Carmine Grasso, medico chirurgo

«FARE TAMPONI A TAPPETO AD ARIANO», GRASSO: SBAGLIATA LA LINEA SEGUITA FINORA. Per Carmine Grasso ci sono stanti positivi ad Ariano perché, a suo dire, la linea seguita non era quella corretta. «Si è volontariamente voluto sostenere sempre la stessa linea, anche se sbagliata! Nonostante siano passati due mesi dai contagi iniziali e nonostante, gran parte dei pazienti, superata la ‘selezione naturale’ dopo essersi ammalati, si siano negativizzati, non si è fatto nulla per tracciare il contagio», scrive in una nota. «Il territorio è stato lasciato nel più completo abbandono.
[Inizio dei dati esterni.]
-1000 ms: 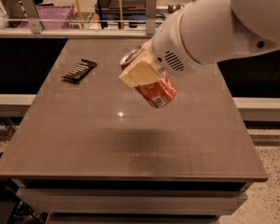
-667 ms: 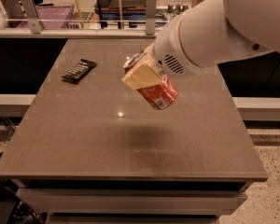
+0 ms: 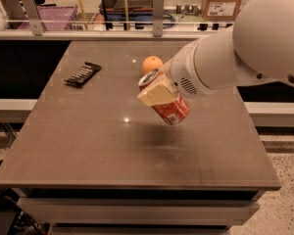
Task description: Knock coke can over
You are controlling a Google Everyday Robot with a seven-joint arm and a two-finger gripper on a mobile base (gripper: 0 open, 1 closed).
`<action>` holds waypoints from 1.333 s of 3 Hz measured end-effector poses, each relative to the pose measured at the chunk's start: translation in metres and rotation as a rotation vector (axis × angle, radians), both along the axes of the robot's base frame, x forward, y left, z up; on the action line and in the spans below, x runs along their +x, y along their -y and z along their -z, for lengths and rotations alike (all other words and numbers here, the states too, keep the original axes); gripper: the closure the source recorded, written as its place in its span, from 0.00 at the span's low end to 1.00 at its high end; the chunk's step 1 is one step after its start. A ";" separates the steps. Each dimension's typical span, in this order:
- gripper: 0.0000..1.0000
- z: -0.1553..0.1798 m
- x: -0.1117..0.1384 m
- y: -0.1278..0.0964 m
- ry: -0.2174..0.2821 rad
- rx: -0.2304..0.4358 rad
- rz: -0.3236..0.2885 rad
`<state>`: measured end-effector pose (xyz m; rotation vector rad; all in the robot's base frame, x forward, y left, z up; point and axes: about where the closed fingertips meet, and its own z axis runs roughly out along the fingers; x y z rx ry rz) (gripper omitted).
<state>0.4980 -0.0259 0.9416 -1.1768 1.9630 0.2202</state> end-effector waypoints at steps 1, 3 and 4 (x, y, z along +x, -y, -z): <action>1.00 0.016 0.006 0.006 -0.023 -0.033 0.007; 1.00 0.040 0.015 0.018 -0.101 -0.173 0.054; 1.00 0.051 0.017 0.019 -0.138 -0.228 0.065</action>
Offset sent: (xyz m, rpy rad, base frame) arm 0.0179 -0.0259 -0.0450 -0.1926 0.1112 -0.0719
Non curare i paucisintomatici a casa e non scovare gli asintomatici, che comunque hanno continuato ad essere fonte di contagio, ci porta oggi a continuare a registrare un numero sostenuto di positivi ai tamponi». Per Grasso «si è privilegiato gli ospedali, case di cura ed i ricoveri, creando posti letto dedicati ai casi Covid senza avere nemmeno la capacità di mettere in sicurezza pazienti ed operatori». Si contesta che «a tutt’oggi gli operatori ospedalieri non vengono sottoposti ad un doveroso screening con i tamponi», ma «si è preferito fare test rapidi, che non hanno nessun signicato diagnostico, anziché controllare gli operatori che avevano avuto contatti accertati con colleghi che si erano ammalati». Si aggiunge che è «ancora più grave il non screenare con tamponi periodici il personale che ruota (con i turni) sia in reparti Covid che non Covid». Si contesta che non c’è stata «una indagine epidemiologica, nè la sorveglianza attiva: inizialmente i tamponi naso faringei, richiesti dai medici di base non venivano praticati se non in occasione di ricovero ospedaliero. I familiari di soggetti positivi, non sottoposti a tampone, venivano invitati ad osservare la quarantena.  La comunicazione ai medici territoriali di messa in quarantena dei  pazienti ha coinciso spesso con la data di fine osservazione. Quindi gli eventuali contatti di pazienti positivi non sono stati ricercati, ne tracciati e ne sorvegliati nonostante le numerose richieste dei medici di base ai quali, invece, si rispondeva che il tampone era riservato solo ai sintomatici  Tardiva l’istituzione  delle USCA,  il cui fine è quello di collaborare alla cura e sorveglianza dei casi covid a domicilio, ma che attualmente sprecano tempo e danaro con i test rapidi». Infine, Grasso pone il dubbio che i test rapidi siano stati preferiti ai più costosi tamponi.